8 Ways to Protect Your Skin in Cold Weather ❄️
We're urged in the summer months to look after our skin. "Stay out of the Sun!", "Use SPF!", "...and moisturise at night to replace lost water!"
Of course, that's great advice AND advice that you should be taking. The greatest damage to skin is caused by the Sun's UV rays and it's the quickest way to look older.
What we're not told, is that you need to look after your skin in those colder months too.
That Sun you're told to hide from all Summer still comes out in the Winter. So guess what? You're still being exposed to UV rays, albeit to a lesser extent. If you're outside a lot in the colder months, it's a good idea to use an SPF alongside your moisturiser.
Also, you know when it's really hot, it's often the high relative humidity that's uncomfortable to be in. When it's colder, there is much lower relative humidity which means there is less water, or moisture in the air. This causes dryer skin which can lead to flaking (or desquamation), whereby dry, dead skin cells fall away from the face. When you get out of the cold into your nice warm house or workplace, the low relative humidity can further dry your skin and exacerbate the problem.
Common symptoms of dry skin include itchy, tight and flaky skin.
Here are 8 tips to help protect your skin during the colder months:
- Moisturise every day - You may opt for a thicker moisturiser than usual, as they can hydrate your skin more effectively and for longer. The alternative is to use a thinner cream or lotion more often; up to 3 times a day depending on your skin type.
- Use an SPF - If you spend prolonged periods of time in the Winter sun, this is a very good idea. UV rays are still beaming down and looking for your collagen to break down 👴🏼
- Avoid over-exposure to very cold weather - We're not suggesting you stay indoors all year round, but the colder the weather, the more harm it could do to your face.

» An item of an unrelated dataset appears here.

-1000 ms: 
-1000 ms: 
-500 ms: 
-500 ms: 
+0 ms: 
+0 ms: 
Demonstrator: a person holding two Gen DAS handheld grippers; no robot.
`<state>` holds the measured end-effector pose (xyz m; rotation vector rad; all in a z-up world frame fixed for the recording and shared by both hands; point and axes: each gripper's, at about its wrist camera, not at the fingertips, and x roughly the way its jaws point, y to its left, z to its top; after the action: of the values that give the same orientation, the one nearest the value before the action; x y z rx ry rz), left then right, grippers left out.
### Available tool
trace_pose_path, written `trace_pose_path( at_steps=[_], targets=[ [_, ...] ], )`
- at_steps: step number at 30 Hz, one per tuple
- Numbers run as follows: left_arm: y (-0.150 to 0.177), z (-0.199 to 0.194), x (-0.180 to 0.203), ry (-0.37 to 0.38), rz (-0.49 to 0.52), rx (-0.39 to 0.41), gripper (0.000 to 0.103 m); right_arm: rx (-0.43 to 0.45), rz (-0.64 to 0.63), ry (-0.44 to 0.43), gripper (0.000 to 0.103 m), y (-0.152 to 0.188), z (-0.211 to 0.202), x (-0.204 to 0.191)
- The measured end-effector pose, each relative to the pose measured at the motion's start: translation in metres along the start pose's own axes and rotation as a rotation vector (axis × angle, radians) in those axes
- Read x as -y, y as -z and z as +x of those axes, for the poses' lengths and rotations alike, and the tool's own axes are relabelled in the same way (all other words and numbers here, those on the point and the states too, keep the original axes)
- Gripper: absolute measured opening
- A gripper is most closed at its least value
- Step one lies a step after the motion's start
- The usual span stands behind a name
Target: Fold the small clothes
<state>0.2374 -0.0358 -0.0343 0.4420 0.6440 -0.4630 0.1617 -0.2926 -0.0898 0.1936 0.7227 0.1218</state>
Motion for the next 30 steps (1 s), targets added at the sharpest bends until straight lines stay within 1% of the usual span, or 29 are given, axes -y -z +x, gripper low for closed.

- Avoid long exposure to harsh winds - This can cause drying of the outer layer of skin cells which can then be removed by the wind, leaving the layer below exposed and less protected. Using petroleum based products can protect the skin against the effects of the wind.
- Use a humidifier indoors - Heating your home can cause the relative humidity to drop, which we've already established can cause your skin to dry out. Use a humidifier to increase the relative humidity, as this will slow the drying out process.
- Limit the use of very hot water - We would recommend this anyway, as it's never good for your skin, but you might be more inclined to do so when it's cold outside. Not only can it cause redness, but it will further dry your skin out.
- Don't cleanse or wash your face too much - We recommend reducing your use of these products to once a day and at night. Cleansers and washes strip the natural oils from your face; oils which help keep your face moisturised and you need all the help you can get right now. Don't forget to moisturise after.
- Take vitamin D supplements - We get most of our vitamin D from the sun, so in the Winter, you need to ensure you're getting a top up. A lack of vitamin D is associated with the risk of psoriasis and atopic dermatitis, and you don't want that.
If you do develop any skin conditions or are struggling to keep your skin healthy, see a Dermatologist. They will know exactly what to do.